About this task
Repeat the lines of the data that follow, please, starting at the first and stopping after the one with "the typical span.".

Supplied data
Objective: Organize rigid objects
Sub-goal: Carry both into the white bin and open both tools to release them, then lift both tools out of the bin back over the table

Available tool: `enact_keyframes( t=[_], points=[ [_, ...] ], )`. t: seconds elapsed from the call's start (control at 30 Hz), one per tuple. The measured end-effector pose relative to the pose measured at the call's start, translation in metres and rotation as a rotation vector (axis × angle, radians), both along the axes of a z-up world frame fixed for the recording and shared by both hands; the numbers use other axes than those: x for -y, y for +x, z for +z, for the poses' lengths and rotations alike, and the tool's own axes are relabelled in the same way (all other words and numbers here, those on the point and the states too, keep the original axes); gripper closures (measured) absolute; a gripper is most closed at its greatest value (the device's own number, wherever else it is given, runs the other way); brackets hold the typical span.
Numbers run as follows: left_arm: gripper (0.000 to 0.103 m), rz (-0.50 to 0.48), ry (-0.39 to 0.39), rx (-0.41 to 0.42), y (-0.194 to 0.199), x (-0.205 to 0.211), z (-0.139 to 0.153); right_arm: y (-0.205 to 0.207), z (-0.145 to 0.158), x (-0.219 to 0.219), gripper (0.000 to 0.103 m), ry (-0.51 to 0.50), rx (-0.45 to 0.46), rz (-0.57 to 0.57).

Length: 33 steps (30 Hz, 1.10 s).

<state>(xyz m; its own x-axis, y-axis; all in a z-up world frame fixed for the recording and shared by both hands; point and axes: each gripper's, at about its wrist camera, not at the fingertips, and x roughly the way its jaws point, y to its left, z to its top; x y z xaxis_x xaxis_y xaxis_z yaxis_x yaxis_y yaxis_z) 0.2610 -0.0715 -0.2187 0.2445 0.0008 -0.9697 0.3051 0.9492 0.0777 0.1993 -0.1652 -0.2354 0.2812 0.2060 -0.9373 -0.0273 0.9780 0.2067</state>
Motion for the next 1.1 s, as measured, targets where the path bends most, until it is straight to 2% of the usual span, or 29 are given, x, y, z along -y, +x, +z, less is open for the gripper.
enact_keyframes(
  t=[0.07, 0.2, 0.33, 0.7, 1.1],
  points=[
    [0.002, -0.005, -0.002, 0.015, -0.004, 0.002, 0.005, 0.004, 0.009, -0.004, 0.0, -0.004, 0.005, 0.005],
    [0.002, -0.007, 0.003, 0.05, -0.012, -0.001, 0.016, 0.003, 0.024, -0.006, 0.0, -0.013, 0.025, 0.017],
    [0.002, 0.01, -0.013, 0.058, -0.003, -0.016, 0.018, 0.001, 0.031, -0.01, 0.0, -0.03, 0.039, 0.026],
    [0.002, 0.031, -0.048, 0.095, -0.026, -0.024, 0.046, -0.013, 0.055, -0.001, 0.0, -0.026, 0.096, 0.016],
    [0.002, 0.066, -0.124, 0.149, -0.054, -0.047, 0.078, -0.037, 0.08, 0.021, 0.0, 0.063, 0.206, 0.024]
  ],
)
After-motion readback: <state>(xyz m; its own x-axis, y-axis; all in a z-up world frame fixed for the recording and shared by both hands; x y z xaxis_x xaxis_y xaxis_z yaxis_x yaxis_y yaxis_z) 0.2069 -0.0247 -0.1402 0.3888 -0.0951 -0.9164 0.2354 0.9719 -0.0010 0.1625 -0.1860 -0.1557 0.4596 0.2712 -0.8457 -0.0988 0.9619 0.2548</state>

Exercise output
Objective: Organize rigid objects
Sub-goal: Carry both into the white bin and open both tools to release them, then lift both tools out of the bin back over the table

Available tool: `enact_keyframes( t=[_], points=[ [_, ...] ], )`. t: seconds elapsed from the call's start (control at 30 Hz), one per tuple. The measured end-effector pose relative to the pose measured at the call's start, translation in metres and rotation as a rotation vector (axis × angle, radians), both along the axes of a z-up world frame fixed for the recording and shared by both hands; the numbers use other axes than those: x for -y, y for +x, z for +z, for the poses' lengths and rotations alike, and the tool's own axes are relabelled in the same way (all other words and numbers here, those on the point and the states too, keep the original axes); gripper closures (measured) absolute; a gripper is most closed at its greatest value (the device's own number, wherever else it is given, runs the other way); brackets hold the typical span.

There is nothing else to the answer.